To do –
Lines with the word "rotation" are the ones wanted. Copy each of them from the entries below.

Source records:
○ ○ ○

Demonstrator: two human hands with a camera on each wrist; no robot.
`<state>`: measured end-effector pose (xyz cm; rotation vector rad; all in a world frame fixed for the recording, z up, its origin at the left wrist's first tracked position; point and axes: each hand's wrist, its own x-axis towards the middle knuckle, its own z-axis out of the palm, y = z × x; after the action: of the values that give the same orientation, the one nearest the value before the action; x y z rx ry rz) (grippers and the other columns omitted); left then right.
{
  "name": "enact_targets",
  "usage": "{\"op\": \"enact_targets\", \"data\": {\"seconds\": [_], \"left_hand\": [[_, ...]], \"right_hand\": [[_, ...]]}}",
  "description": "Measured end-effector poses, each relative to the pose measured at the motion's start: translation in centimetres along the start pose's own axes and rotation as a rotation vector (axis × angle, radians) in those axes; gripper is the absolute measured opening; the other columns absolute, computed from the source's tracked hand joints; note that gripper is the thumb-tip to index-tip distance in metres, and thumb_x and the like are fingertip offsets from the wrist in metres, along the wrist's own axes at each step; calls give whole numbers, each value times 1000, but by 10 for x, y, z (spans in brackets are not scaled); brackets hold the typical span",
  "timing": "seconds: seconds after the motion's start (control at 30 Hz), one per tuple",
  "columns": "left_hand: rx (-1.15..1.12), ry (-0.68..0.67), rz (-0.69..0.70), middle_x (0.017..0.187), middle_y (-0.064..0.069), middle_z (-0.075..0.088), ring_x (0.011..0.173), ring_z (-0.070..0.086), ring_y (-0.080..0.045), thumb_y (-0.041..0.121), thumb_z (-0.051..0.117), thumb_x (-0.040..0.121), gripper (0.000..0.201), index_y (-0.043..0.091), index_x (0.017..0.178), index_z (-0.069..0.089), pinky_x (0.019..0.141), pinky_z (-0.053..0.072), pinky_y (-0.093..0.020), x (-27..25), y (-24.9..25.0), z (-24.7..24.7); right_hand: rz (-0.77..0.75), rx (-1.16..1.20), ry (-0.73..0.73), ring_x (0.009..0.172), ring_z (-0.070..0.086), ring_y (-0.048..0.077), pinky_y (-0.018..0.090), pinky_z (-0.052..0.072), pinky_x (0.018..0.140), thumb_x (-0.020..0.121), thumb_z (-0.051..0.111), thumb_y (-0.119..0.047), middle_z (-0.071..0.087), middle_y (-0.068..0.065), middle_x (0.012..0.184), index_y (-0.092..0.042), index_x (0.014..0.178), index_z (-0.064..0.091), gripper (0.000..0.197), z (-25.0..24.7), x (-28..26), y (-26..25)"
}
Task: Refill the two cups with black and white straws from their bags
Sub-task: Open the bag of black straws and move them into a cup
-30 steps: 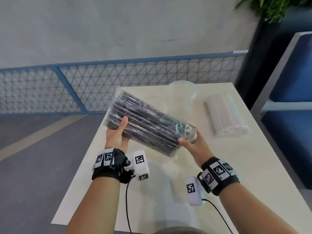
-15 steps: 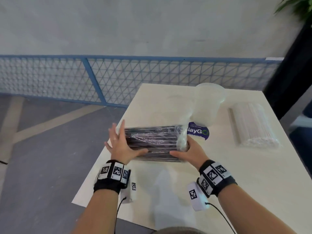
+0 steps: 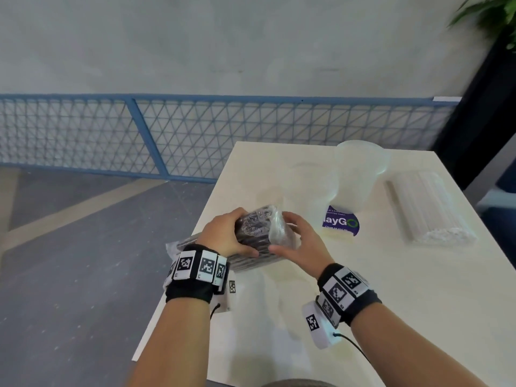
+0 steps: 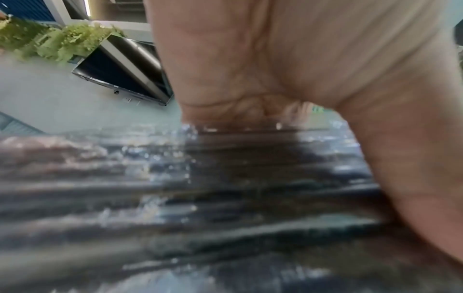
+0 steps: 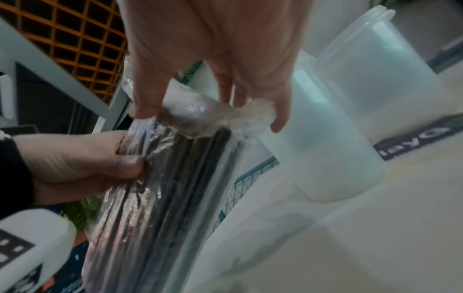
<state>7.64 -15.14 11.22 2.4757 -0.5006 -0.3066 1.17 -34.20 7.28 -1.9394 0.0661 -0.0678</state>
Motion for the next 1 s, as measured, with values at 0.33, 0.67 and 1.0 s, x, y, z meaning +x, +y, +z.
{"op": "enact_targets", "data": {"seconds": [0.33,0.67,1.0], "left_hand": [[-194,185,33,94,14,57,87,53,-6,34,87,55,67,22,111,51,77,39,-19,6,-8,-18],[-253,240,-21,94,14,57,90,54,-8,28,88,55,68,22,112,51,80,38,-21,5,-3,-12],[-179,271,-88,97,7,63,96,61,-19,34,88,52,67,23,109,53,86,50,-35,5,-4,-5]], "right_hand": [[300,670,219,81,63,16,21,55,67,91,57,-20,63,7,88,-3,102,59,21,21,3,-10],[345,804,214,82,65,14,22,54,63,88,59,-11,67,5,84,-10,87,59,2,8,12,-22],[284,1036,232,74,69,15,23,57,60,92,46,2,54,3,75,-10,83,47,15,-14,22,-28]]}}
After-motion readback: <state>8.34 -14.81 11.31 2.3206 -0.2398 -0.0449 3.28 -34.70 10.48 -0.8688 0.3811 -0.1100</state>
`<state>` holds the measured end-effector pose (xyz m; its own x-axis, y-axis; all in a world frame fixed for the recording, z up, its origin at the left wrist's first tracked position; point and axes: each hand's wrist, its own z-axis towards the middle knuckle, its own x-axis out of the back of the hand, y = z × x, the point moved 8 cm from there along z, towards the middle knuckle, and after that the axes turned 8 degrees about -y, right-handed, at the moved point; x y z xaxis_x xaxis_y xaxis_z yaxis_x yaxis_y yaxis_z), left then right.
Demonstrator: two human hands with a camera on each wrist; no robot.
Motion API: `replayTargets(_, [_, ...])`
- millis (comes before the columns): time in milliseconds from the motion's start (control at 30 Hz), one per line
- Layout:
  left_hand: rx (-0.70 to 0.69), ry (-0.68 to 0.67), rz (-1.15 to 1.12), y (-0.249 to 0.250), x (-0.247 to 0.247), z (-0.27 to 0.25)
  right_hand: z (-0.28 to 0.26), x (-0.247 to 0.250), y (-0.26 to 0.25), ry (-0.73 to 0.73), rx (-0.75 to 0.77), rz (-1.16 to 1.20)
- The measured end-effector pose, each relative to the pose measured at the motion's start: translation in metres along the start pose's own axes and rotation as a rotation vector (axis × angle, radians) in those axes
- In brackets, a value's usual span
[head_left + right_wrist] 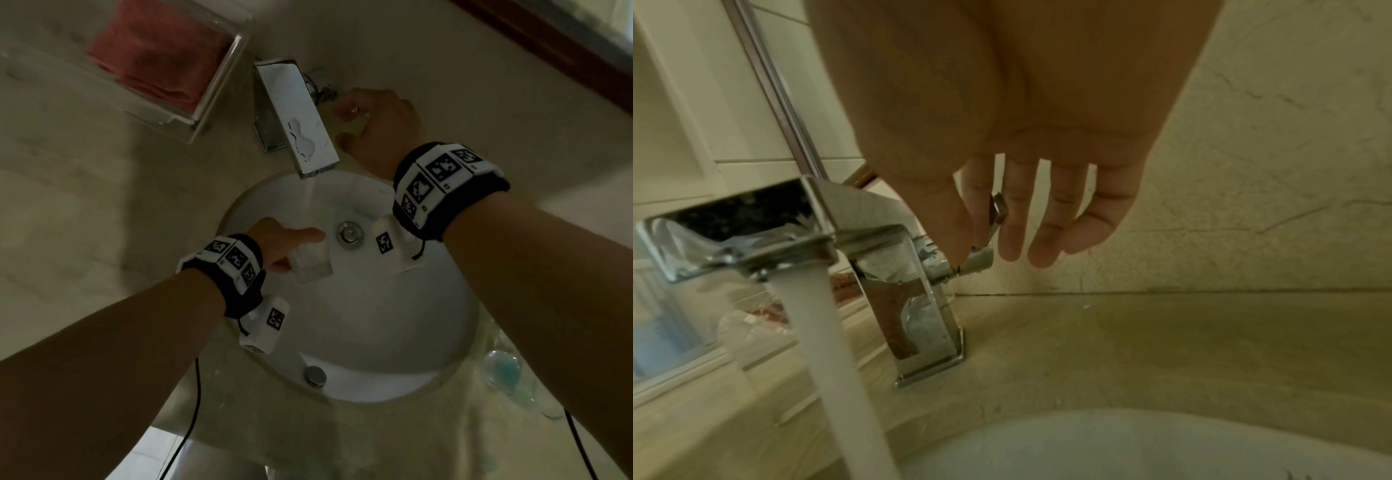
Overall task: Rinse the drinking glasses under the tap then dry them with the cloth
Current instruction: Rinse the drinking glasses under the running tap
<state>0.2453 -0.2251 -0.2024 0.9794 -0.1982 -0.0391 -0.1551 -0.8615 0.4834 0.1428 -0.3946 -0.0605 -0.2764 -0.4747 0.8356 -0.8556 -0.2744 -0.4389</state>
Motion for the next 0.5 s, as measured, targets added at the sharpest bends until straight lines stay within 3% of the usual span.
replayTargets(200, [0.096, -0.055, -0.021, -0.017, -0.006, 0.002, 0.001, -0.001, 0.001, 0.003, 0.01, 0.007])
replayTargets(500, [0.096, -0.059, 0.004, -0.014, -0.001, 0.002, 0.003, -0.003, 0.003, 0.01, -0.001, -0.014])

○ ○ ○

Completed task –
`<state>`: measured end-effector pose (xyz cm; rotation vector rad; all in a world frame fixed for the recording, z up, its origin at the left wrist's first tracked position; point and axes: each hand's wrist, its own x-axis towards the middle knuckle, its own z-axis out of the palm, y = z × x; after the action: of the values that give the same orientation, the one nearest the value before the action; x y z rx ry rz) (grippers and the other columns omitted); left then right.
  "description": "Measured end-effector poses, each relative to the pose measured at the motion's start: translation in centimetres along the start pose's own axes and rotation as a rotation vector (axis × angle, radians) in those axes; gripper is the absolute measured opening; the other columns absolute, computed from the source's tracked hand joints; note that gripper is the thumb-tip to index-tip distance in metres, and thumb_x and the like are fingertip offsets from the wrist in metres, along the wrist's own axes at each step; calls give whole numbers, each value times 1000, but by 10 for x, y, z (spans in brackets are not scaled); brackets hold the typical span",
- The measured end-effector pose, each relative to the pose measured at the motion's start: translation in metres along the start pose's own axes and rotation as a rotation vector (axis × angle, radians) in those axes

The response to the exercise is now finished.